Avec des productions comme Chasse-galerie, la légende au cinéma et Les pays d'en haut à la télé, l'histoire du Québec est de nouveau mise en valeur. Selon Jean-Philippe Duval, il ne s'agit pas d'un hasard.

«Si on veut raconter la légende de la chasse-galerie de façon simple, on peut dire que c'est l'histoire de gars qui ont envie de voir des filles. Mais à cette époque-là, c'était plus compliqué!»

Ainsi s'exprime le réalisateur Jean-Philippe Duval (Dédé à travers les brumes) quand il explique son parti pris de réalisme pour traduire sur grand écran la célèbre légende québécoise. Mais à partir de cette histoire de bûcherons qui font un pacte avec le diable afin de pouvoir aller rejoindre leur fiancée au Nouvel An, Chasse-galerie, la légende évoque aussi une époque qu'ont vécue - à la dure - nos aïeuls.

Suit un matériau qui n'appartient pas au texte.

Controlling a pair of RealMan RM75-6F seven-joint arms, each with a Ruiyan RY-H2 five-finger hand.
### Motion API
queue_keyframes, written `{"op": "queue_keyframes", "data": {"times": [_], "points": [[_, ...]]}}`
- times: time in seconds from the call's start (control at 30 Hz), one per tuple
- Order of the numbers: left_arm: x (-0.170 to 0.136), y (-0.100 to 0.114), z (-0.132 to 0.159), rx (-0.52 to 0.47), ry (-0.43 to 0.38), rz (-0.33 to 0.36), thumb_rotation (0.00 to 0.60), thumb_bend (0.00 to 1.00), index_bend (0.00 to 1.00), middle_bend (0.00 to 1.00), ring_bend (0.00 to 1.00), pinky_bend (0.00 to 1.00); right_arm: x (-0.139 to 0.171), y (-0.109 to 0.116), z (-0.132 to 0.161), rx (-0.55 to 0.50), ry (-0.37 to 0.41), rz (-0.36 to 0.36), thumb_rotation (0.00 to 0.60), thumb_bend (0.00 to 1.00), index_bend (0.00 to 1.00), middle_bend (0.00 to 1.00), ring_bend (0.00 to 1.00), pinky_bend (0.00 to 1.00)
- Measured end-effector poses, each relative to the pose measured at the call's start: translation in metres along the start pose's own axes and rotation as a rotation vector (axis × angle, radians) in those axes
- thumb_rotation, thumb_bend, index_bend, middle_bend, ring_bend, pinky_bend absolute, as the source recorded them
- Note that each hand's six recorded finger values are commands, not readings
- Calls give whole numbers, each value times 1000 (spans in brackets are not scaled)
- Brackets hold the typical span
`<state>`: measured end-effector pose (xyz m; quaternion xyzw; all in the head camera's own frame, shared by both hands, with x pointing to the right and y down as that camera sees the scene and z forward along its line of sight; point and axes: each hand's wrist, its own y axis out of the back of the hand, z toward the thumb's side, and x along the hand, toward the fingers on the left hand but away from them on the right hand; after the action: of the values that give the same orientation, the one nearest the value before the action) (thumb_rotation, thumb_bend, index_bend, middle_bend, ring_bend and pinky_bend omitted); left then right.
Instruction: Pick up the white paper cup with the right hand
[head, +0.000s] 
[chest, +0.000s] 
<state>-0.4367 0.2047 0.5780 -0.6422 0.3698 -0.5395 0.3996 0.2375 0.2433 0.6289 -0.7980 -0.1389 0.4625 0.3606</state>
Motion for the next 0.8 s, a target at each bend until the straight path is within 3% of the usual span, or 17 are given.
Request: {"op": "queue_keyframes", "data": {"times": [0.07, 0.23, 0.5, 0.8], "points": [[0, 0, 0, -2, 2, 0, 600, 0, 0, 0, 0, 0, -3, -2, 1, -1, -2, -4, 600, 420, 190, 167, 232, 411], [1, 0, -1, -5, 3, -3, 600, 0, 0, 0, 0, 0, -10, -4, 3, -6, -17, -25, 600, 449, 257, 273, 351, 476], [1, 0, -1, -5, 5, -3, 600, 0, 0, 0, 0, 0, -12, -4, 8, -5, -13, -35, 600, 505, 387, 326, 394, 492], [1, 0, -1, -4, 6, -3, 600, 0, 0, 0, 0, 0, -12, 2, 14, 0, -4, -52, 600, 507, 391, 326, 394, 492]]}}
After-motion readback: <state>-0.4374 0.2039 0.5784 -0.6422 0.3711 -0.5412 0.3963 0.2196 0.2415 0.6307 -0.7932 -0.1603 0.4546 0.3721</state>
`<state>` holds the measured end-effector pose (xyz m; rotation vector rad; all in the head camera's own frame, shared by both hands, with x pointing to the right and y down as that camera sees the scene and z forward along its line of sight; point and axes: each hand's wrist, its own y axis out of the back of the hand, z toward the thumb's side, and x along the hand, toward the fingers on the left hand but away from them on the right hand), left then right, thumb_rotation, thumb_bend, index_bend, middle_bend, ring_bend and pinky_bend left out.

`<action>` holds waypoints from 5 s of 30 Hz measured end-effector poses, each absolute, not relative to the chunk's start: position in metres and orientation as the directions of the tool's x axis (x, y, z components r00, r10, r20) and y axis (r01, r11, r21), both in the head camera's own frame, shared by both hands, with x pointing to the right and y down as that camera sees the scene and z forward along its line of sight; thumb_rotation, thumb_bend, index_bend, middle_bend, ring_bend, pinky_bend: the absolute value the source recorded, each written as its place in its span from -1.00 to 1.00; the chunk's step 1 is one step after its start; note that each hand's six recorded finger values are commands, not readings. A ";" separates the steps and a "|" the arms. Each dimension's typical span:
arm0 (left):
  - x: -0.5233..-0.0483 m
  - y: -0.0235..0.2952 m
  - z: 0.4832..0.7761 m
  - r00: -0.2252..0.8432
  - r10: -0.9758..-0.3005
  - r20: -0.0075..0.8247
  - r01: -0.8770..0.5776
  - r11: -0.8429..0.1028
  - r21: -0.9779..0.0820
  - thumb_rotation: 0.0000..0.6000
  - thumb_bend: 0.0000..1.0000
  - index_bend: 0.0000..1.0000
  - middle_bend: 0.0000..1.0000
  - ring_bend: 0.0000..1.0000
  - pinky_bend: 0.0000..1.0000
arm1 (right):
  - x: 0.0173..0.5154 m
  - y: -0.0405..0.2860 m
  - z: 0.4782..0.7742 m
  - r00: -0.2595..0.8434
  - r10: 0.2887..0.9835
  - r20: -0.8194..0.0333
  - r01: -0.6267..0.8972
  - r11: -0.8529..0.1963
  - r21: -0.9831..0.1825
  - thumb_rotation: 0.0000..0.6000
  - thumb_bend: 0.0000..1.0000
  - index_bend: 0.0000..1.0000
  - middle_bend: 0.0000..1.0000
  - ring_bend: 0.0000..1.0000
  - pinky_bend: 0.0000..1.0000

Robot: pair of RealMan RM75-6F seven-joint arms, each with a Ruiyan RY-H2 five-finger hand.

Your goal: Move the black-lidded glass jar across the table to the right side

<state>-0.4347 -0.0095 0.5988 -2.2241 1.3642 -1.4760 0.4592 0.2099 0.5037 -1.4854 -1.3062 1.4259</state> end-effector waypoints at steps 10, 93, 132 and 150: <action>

«C'est avant tout pour raconter un pan de notre histoire au XIXe siècle que j'ai voulu faire ce film, explique le cinéaste. Cette époque est peu évoquée dans notre cinéma. Quand on m'a soumis un premier scénario, le récit prenait davantage les allures d'un conte fantastique. Je suis allé chercher Guillaume Vigneault afin de ramener la trame narrative vers la forme de la légende. Qui prend sa source dans une vérité historique.»

Pas un hasard

Lui-même issu d'une famille dont le gagne-pain a toujours été la forêt, Jean-Philippe Duval estime important de faire écho à notre histoire. Il sent en outre un appétit collectif en ce sens actuellement.

«Je crois que la mise en chantier de Chasse-galerie, la légende ainsi que la production des Pays d'en haut à la télé ne relèvent pas du hasard, dit-il. Plusieurs facteurs expliquent cette réappropriation de notre histoire. Notre quête d'identité, nous l'avons déjà vécue. Là, on la revit de nouveau, mais autrement. Nous nous assumons davantage. Nous sommes aussi plus matures en tant que peuple. On a désormais les moyens de nos ambitions, même si, évidemment, on souhaite toujours disposer de budgets plus importants.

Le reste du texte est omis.